In Leitrim, the local animal warden takes samples of dog waste in areas with high levels of dog fouling and matches those samples with saliva samples taken from dogs in the same area.

Dog owners are asked to cooperate with the warden by allowing a sample of saliva to be taken from their dog. 

Dog owners who fail to comply are issued with a statutory notice under the Animal Health & Welfare Act, compelling the owner to allow a saliva sample to be taken from their dog. 

Failure to comply with this notice, by not allowing a sample to be taken, results in a fine or prosecution. 

Response

Bernadette Moloney, Environmental Awareness Officer at Kilkenny County Council, acknowledged the seriousness of the dog fouling issue in local communities.

She further stated that the local authority can liaise with the relevant parties in Leitrim County Council, gather their feedback and evaluate if similar proposals merit consideration in Kilkenny.

Section 22 of the Litter Pollution Act 1997 states that dog owners have to clean up after their dog if it fouls in public places, such as public roads and footpaths, housing estates and recreational areas.
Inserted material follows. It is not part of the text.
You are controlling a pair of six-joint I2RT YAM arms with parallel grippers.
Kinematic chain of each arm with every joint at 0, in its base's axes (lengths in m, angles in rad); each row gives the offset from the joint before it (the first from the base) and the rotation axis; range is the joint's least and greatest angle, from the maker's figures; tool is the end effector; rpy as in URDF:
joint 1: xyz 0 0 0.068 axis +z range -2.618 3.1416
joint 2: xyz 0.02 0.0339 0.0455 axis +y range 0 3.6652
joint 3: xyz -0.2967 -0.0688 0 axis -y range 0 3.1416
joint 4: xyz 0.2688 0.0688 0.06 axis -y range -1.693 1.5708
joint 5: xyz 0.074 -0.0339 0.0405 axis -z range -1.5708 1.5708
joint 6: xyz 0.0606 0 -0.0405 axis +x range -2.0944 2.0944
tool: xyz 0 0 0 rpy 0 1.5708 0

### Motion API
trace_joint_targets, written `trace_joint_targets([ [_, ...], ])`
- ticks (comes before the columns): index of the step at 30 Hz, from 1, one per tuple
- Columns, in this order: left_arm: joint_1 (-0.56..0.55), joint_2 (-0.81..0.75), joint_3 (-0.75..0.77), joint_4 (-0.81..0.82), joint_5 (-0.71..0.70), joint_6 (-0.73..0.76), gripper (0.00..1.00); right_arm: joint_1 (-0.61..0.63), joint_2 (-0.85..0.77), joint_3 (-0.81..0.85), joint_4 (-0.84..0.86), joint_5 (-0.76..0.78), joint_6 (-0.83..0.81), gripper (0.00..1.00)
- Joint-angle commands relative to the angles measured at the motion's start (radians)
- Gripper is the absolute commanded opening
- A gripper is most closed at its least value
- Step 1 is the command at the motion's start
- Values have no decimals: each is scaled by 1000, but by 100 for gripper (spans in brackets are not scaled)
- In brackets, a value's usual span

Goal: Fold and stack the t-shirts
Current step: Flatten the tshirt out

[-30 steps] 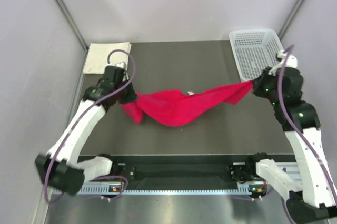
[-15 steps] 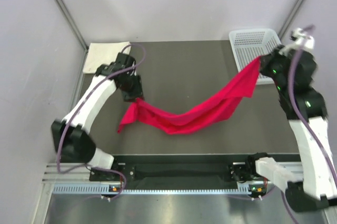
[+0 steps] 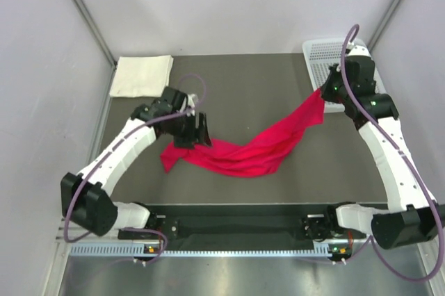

Owners who fail to do this are guilty of an offence and can be fined if their dog’s waste is not cleaned up. 

An on-the-spot fine of €150 can be issued for not cleaning up after your dog in a public place, with larger fines possible if convicted in the District Court.

Risks

In addition to dog waste being unsightly, it can also pose risks to health as it can contain bacteria such as E. coli and parasites such as roundworm - the larvae of which can cause loss of vision. 

It has been estimated that a single gram of dog waste can contain 23 million faecal coliform bacteria, which are known to cause cramps, diarrhoea, intestinal illness, and serious kidney disorders in humans.